SAM performed bioinformatics analyses, participated in its design and coordination and helped to draft the manuscript. CWP performed transmission electron microscopy. JH designed and produced the microarrays, conceived the transcriptome experimental design, and helped analyze the array data. POT conceived the study, and participated in its design and coordination and drafted the manuscript.

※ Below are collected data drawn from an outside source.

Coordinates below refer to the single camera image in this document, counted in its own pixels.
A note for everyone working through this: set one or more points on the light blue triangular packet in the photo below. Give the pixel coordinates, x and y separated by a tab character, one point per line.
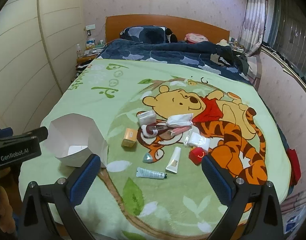
148	158

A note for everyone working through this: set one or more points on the red cloth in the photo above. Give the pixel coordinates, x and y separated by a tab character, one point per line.
294	165

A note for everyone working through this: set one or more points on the blue white printed bag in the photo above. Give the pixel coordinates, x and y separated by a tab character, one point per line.
295	220

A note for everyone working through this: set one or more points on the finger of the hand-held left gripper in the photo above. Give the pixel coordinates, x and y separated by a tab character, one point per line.
40	133

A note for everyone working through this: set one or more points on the white paper bag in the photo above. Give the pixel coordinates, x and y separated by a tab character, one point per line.
67	132

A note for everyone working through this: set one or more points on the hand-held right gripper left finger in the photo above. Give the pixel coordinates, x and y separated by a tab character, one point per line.
85	177

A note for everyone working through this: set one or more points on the cream wardrobe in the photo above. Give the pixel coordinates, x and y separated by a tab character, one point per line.
30	42

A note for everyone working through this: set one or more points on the orange wooden headboard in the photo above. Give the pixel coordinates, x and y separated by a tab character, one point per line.
168	22

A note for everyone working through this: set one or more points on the red hair clip white fur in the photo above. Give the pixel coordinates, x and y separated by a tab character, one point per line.
151	130

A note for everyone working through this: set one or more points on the small red box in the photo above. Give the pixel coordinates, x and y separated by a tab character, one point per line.
198	156

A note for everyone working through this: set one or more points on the orange cardboard box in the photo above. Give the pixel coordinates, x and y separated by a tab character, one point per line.
129	137

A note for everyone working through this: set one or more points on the clear bag white contents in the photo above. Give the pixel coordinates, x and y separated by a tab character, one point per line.
198	140

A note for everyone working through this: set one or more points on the pink plush toy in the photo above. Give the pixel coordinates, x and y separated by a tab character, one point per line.
195	37

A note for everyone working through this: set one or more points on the light blue tube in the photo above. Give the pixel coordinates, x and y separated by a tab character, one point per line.
150	173

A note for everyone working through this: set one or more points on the clear plastic bottle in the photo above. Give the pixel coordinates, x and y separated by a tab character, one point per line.
79	51

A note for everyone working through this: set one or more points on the white wall socket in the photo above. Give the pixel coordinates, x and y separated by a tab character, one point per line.
90	27

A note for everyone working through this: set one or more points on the wooden nightstand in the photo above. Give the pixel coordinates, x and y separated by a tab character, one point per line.
85	60

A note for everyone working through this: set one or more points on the white cloth pouch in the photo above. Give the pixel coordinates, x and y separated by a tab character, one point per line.
179	120

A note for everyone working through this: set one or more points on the black white plush toy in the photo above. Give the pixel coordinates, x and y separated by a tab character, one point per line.
171	36

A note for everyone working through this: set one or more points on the clear white plastic box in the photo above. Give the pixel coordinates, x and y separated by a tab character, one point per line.
146	117

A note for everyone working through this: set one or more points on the green printed blanket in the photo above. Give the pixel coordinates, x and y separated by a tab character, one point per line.
92	97

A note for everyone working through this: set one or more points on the patterned curtain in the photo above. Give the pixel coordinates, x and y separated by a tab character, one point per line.
255	17

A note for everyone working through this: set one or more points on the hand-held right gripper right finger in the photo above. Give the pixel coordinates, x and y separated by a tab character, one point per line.
215	180

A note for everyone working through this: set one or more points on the dark blue patterned pillow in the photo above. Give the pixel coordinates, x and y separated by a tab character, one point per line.
143	33

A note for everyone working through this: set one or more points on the pile of dark clothes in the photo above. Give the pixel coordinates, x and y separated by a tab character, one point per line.
228	55

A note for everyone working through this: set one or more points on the window with bars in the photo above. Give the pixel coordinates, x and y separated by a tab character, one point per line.
293	30

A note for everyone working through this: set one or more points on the white cream tube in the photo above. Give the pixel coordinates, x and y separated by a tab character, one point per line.
174	160

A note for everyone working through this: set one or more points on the dark blue patterned quilt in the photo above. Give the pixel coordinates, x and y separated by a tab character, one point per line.
153	50

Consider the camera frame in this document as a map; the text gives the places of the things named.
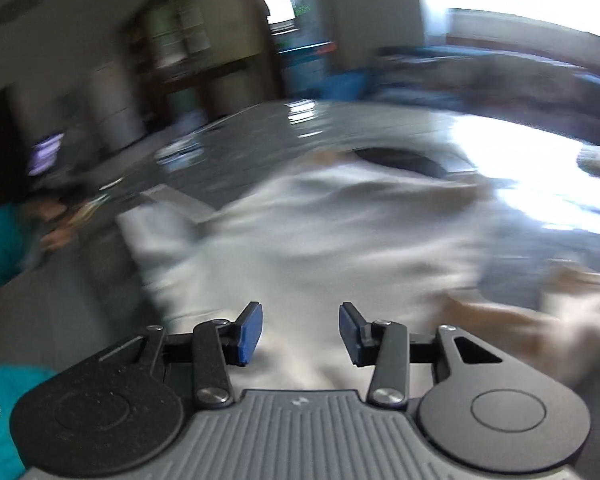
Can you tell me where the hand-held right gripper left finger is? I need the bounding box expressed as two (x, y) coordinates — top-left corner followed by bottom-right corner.
(100, 301), (264, 409)

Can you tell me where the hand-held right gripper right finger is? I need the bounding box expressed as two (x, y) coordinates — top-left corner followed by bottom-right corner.
(338, 301), (506, 408)

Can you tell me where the cream garment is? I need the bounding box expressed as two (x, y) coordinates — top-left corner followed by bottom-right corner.
(116, 151), (600, 396)

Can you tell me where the person's left hand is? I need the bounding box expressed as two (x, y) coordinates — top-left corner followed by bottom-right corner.
(37, 196), (90, 253)

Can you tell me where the white refrigerator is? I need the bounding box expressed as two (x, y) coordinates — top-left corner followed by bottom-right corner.
(91, 61), (147, 155)

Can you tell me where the dark wooden cabinet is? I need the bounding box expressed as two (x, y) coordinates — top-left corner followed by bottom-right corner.
(122, 0), (277, 128)

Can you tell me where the black round heating plate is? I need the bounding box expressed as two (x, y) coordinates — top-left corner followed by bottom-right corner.
(349, 145), (449, 179)

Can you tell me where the teal kitchen cabinet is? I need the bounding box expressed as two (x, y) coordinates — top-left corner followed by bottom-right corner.
(274, 40), (338, 100)

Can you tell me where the person's teal clothing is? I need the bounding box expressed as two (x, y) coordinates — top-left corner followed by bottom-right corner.
(0, 344), (57, 480)

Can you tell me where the blue sofa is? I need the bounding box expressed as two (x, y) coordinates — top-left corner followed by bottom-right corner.
(325, 44), (600, 147)

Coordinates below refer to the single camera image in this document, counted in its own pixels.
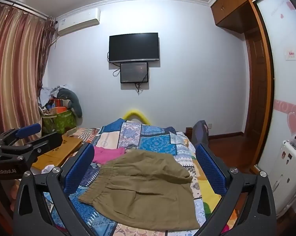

All authors read and approved learn more the final manuscript.”
“Background Cystic fibrosis (CF) is a common inherited genetic disorder, caused by a mutation in the gene encoding the cystic fibrosis transmembrane conductance regulator (CFTR) protein [1] which is expressed in many different cells. In the lung, the derived chloride transport defect leads to altered airway physiology including impairment of mucociliary clearance, production of plugs of thick mucus and impaired innate immunity [2, 3]. These defects predispose the CF patient to microbial colonization and thus, to infections that tend to become chronic. The likelihood of contracting chronic infections increases with age and Pseudomonas aeruginosa becomes the dominant infecting microorganism, KU55933 with a colonization percentage varying from 42 to 100% [4]. Recently, Stenotrophomonas maltophilia has gained considerable attention as an important emerging nosocomial pathogen able to cause infections in debilitated and immunocompromised patients, as well as in CF patients [5, 6]. Colonization of the pulmonary tissues occurs in

approximately one third of CF patients, nevertheless, there is controversy as whether S. maltophilia colonization leads to a poorer clinical outcome or morbidity [7–9]. Persistent colonization by P. aeruginosa and the attendant damage of the epithelial mucosa by released pseudomonal exoproducts may increase the probability that S. maltophilia will colonize the respiratory tract of CF patients and significantly contribute to the progressive deterioration of their pulmonary functions [10, 11]. However, the mechanism of pathogenicity enabling S. maltophilia to establish infection and chronic colonization of the respiratory tract of CF patients remains

largely unexplored. Bumetanide Biofilm formation is increasingly recognized as an important bacterial virulence trait contributing to disease progression in CF and other diseases of the respiratory tract associated with chronic infections. Biofilm growth is believed to protect bacteria from natural immune defenses, as well as from the actions of several antibiotic compounds [12, 13]. P. aeruginosa strains isolated from the sputum of CF patients display morphologic and physiologic characteristics suggestive of in vivo biofilm formation, including over a 1000-fold increase in antibiotic resistance and a significant ability in evading host defense factors [14–17]. S. maltophilia has been recently reported to be able to adhere to cultured epithelial respiratory cells, as well as to produce biofilm on a variety of abiotic surfaces [10, 18, 19].